On raising the dead
People have put a lot of different functions on Jesus these last couple thousand years.
He healed people. He exorcised demons. He forgave sins. He spoke up against evil rulers. He gravitated towards the poor.
I could go on... In the gospels, Jesus did a lot of things. But there’s one thing he did that stands out over and above all of the other things...
Jesus raised the dead.
[Note: At this point, I have to pause. I grew up in a secular, postmodern, rationalistic world. It’s easy for me to be skeptical here because I have a hard time believing that a man named Jesus ACTUALLY snapped his fingers and made dead people come alive again. It behooves me to silence that inner skeptic and allow myself to enter the mystery of this faith - a mystery that people have been enraptured by for thousands of years. I have to tell myself not to be a journalist here but rather to allow myself to trust beyond belief and see what happens.]
In the gospel accounts, I don’t think there was a dead body that Jesus ever encountered that he didn’t raise.
But we seem to breeze over this part of his ministry. Of course, it’s so other-worldly. How can we relate? I mean, I can flip over a table with zeal as Jesus did, but I can’t bring the dead back to life.
I’m starting to see that Jesus didn’t care to help people live their lives “better”. Not directly, anyway. The only checklist for good living we can point to is the sermon on the mount and those are absolutely impossible to follow.
I think Jesus knew that, to them (us), “living a better life” means #winning. It means posting a higher score than our neighbor(s). It means meeting an endless list of useless demands and achieving any number of lifeless pursuits at any expense. It means doing whatever we can to gain favor from people.
This is what humans largely mean when we talk of “living our best lives”. And Jesus paid zero mind to it.

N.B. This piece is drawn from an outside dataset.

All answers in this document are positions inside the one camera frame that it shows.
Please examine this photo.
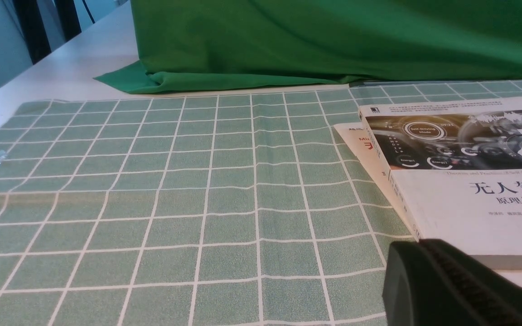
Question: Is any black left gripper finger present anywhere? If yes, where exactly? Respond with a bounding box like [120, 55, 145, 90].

If that’s our version of a “better life” (and it is), Jesus’s solution is one thing...
Death
(followed by resurrection, of course).
We are to go through the cross because death is the only thing that will end our rotten clinging to this toxic notion we’ve assigned to “life”. True life lives on the other side of that death.
Though Jesus points at physical death, I also think that we can die and rise anew before our physical body does. Maybe in looking back, you can see that this process has been done to you (no, this is not something we can do voluntarily - in order for it to truly be classified as a ‘death’, it must be done to us against our will). Maybe it’s happened more than once.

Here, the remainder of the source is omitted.